The 1975 San Diego mayoral election was held on September 16, 1975, to elect the mayor for San Diego. Incumbent Pete Wilson stood for reelection.

Municipal elections in California are officially non-partisan, though some candidates do receive funding and support from various political parties. The non-partisan primary was held September 16, 1975. Wilson received a majority of the votes in the primary and was reelected mayor with no need for a runoff election.

==Candidates==
- Pete Wilson, mayor of San Diego
- Lee Hubbard, member of the San Diego City Council
- Otis Jones, lawyer
- John Kelley, writer and perennial candidate
- Kenny Olson, business owner and perennial candidate

==Campaign==
Incumbent Mayor Pete Wilson stood for reelection to a second term. Similar to his 1971 campaign, Wilson campaigned on a platform of controlling growth and preventing Los Angeles–style sprawl. Other issues Wilson campaigned on included relocating the city airport from Lindbergh Field to Otay Mesa and opposing collective bargaining for public employees. Wilson's only opponent with prior experience in elected office was Council Member Lee Hubbard, owner of a concrete contracting firm. Hubbard stood as a more pro-growth candidate. He also opposed Wilson's support for relocating the airport and was in favor of limited labor rights for city employees.

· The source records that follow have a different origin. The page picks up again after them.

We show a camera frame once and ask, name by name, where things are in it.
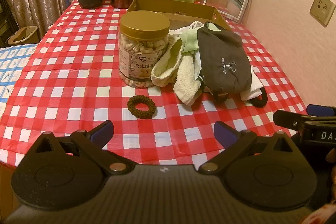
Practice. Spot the light green cloth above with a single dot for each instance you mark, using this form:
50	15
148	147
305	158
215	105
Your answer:
190	41

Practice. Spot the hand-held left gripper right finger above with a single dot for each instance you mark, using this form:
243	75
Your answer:
224	133

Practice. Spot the pink patterned clothing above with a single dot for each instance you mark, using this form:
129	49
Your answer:
324	216

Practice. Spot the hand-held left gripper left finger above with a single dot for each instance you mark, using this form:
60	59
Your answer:
103	132

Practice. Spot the black rack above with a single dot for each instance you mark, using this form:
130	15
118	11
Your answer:
5	16

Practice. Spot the person's right hand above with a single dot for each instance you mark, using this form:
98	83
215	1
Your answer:
333	182

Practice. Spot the cardboard box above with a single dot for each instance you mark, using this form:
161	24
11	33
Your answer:
162	5

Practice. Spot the cream knit cloth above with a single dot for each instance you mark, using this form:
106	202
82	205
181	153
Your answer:
165	66

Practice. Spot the dark grey cloth pouch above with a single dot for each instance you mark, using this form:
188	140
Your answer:
223	61

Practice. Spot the beige wall socket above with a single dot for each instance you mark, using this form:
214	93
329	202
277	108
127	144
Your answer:
322	8

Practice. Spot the clear cashew jar gold lid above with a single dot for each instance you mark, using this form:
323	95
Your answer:
136	61

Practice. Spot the blue printed blanket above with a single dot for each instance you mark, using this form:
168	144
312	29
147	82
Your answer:
13	66

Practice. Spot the beige basket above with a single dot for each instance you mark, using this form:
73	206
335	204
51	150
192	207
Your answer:
22	35

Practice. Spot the red white checkered tablecloth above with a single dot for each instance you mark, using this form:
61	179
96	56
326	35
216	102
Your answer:
78	77

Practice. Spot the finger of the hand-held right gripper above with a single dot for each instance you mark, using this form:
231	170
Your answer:
288	119
320	109

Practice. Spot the cream terry towel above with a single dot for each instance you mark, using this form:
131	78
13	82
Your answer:
186	79

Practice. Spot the brown hair scrunchie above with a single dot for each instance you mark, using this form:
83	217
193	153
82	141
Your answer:
131	108

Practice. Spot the white folded cloth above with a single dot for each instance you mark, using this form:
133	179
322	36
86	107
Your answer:
253	85

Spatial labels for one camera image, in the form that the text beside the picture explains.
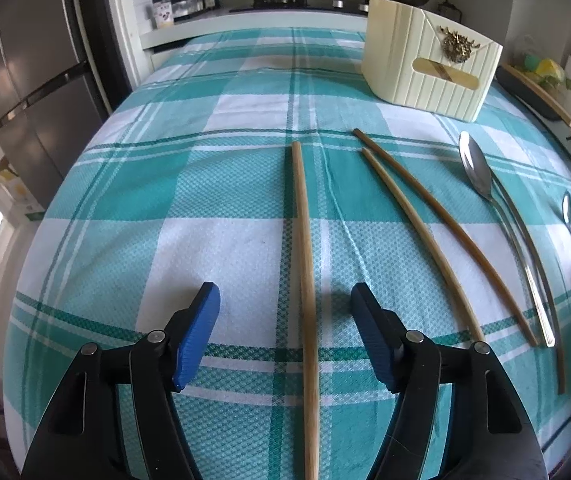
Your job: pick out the black glass gas stove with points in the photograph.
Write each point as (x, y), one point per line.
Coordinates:
(285, 2)

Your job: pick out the black flat tray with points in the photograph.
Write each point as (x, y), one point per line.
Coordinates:
(530, 92)

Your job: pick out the yellow and green bag bundle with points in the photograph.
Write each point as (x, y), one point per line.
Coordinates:
(545, 70)

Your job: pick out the cream ribbed utensil holder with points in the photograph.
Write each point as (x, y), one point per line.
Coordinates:
(415, 85)

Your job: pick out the teal plaid tablecloth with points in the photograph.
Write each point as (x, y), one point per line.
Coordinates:
(165, 185)

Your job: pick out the clear spice jar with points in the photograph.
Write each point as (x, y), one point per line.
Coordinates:
(180, 9)
(195, 6)

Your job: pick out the cardboard box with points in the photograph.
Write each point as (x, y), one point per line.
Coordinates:
(15, 192)

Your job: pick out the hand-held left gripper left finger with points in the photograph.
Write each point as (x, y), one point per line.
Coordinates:
(200, 335)

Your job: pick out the wooden cutting board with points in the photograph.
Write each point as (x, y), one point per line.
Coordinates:
(560, 110)

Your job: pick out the grey steel refrigerator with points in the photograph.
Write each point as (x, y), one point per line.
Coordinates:
(30, 60)

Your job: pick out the wooden chopstick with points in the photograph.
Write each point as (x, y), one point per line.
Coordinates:
(428, 240)
(465, 231)
(305, 285)
(558, 350)

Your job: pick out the white label spice jar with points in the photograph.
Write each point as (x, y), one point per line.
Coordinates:
(162, 12)

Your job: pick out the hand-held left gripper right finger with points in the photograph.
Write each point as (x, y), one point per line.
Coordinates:
(375, 335)

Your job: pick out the large steel spoon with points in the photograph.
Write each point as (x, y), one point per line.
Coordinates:
(475, 170)

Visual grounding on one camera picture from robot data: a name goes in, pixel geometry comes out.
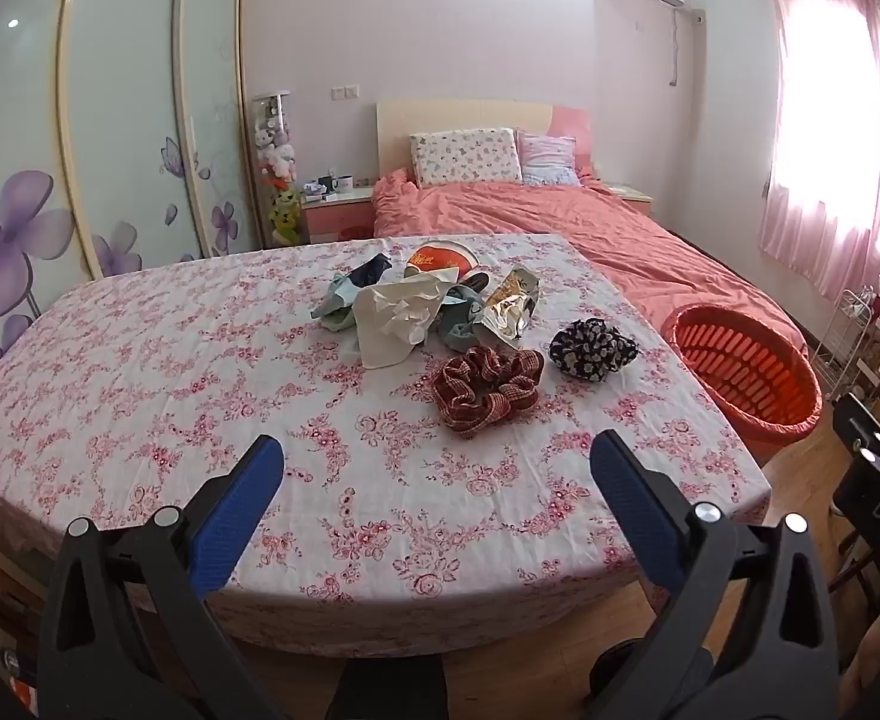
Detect pink and white nightstand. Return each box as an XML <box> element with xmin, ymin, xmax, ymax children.
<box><xmin>301</xmin><ymin>191</ymin><xmax>376</xmax><ymax>245</ymax></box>
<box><xmin>605</xmin><ymin>184</ymin><xmax>654</xmax><ymax>220</ymax></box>

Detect beige and pink headboard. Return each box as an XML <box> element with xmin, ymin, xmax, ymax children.
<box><xmin>376</xmin><ymin>100</ymin><xmax>592</xmax><ymax>182</ymax></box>

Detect black floral scrunchie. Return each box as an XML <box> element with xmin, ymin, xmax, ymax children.
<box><xmin>548</xmin><ymin>319</ymin><xmax>641</xmax><ymax>380</ymax></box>

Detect white plush toy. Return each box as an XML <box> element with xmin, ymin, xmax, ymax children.
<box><xmin>257</xmin><ymin>127</ymin><xmax>296</xmax><ymax>181</ymax></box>

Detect green bunny sock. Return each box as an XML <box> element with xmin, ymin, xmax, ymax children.
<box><xmin>311</xmin><ymin>274</ymin><xmax>362</xmax><ymax>332</ymax></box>

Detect orange plastic basket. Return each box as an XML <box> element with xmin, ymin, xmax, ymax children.
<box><xmin>662</xmin><ymin>305</ymin><xmax>825</xmax><ymax>466</ymax></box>

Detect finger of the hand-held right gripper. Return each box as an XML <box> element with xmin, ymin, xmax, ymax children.
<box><xmin>831</xmin><ymin>392</ymin><xmax>880</xmax><ymax>470</ymax></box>

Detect white tissue paper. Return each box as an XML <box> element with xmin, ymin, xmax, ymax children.
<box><xmin>353</xmin><ymin>275</ymin><xmax>459</xmax><ymax>370</ymax></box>

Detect silver snack bag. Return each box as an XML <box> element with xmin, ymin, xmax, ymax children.
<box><xmin>480</xmin><ymin>268</ymin><xmax>542</xmax><ymax>352</ymax></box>

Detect pink floral tablecloth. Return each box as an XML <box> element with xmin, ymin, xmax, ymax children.
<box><xmin>0</xmin><ymin>234</ymin><xmax>774</xmax><ymax>661</ymax></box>

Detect wardrobe with purple flower doors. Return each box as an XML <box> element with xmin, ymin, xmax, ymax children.
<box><xmin>0</xmin><ymin>0</ymin><xmax>265</xmax><ymax>391</ymax></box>

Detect green plush toy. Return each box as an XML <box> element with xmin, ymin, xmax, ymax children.
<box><xmin>269</xmin><ymin>191</ymin><xmax>302</xmax><ymax>245</ymax></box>

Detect pink curtain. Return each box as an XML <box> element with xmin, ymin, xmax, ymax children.
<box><xmin>758</xmin><ymin>0</ymin><xmax>880</xmax><ymax>308</ymax></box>

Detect floral print pillow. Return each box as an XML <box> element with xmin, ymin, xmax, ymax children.
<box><xmin>410</xmin><ymin>129</ymin><xmax>523</xmax><ymax>188</ymax></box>

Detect white wire rack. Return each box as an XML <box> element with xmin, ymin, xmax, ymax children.
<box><xmin>815</xmin><ymin>289</ymin><xmax>879</xmax><ymax>400</ymax></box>

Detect grey sock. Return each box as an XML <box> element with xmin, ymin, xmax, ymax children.
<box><xmin>436</xmin><ymin>292</ymin><xmax>486</xmax><ymax>350</ymax></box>

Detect red plaid scrunchie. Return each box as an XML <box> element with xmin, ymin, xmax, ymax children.
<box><xmin>431</xmin><ymin>347</ymin><xmax>546</xmax><ymax>440</ymax></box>

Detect clear plush toy display case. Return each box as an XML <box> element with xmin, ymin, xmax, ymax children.
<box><xmin>251</xmin><ymin>92</ymin><xmax>298</xmax><ymax>248</ymax></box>

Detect person's right hand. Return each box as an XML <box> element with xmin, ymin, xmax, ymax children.
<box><xmin>840</xmin><ymin>581</ymin><xmax>880</xmax><ymax>720</ymax></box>

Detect white air conditioner pipe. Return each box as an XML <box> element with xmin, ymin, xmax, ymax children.
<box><xmin>666</xmin><ymin>6</ymin><xmax>707</xmax><ymax>87</ymax></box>

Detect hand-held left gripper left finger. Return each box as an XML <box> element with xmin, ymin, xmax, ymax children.
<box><xmin>38</xmin><ymin>435</ymin><xmax>287</xmax><ymax>720</ymax></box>

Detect orange paper bowl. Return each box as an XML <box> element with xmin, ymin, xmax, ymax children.
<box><xmin>404</xmin><ymin>240</ymin><xmax>478</xmax><ymax>280</ymax></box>

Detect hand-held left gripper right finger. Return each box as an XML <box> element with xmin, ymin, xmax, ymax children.
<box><xmin>590</xmin><ymin>431</ymin><xmax>838</xmax><ymax>720</ymax></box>

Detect pink striped pillow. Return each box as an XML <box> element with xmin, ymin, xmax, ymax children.
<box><xmin>516</xmin><ymin>133</ymin><xmax>583</xmax><ymax>187</ymax></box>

In the September 16, 1975 primary election, Wilson was reelected mayor with 61.7 percent of the vote. Hubbard came in second with 31.9 percent of the vote. The remaining vote was split among three minor candidates. Because Wilson was elected outright in the primary, no runoff election was held.

==Primary election results==

San Diego mayoral primary election, 1975
| Party |  | Candidate | Votes | % |
|---|---|---|---|---|
|  | Republican | Pete Wilson (incumbent) | 91,069 | 61.7 |
|  | Republican | Lee Hubbard | 46,965 | 31.9 |
|  | Nonpartisan | Otis Jones | 5,410 | 3.7 |
|  | Nonpartisan | John Kelley | 3,054 | 2.1 |
|  | Nonpartisan | Kenny Olson | 949 | 0.6 |
| Total votes |  |  | 147,447 | 100 |

==General election==
Because Wilson was reelected mayor with a majority of the votes in the primary, no runoff election was held.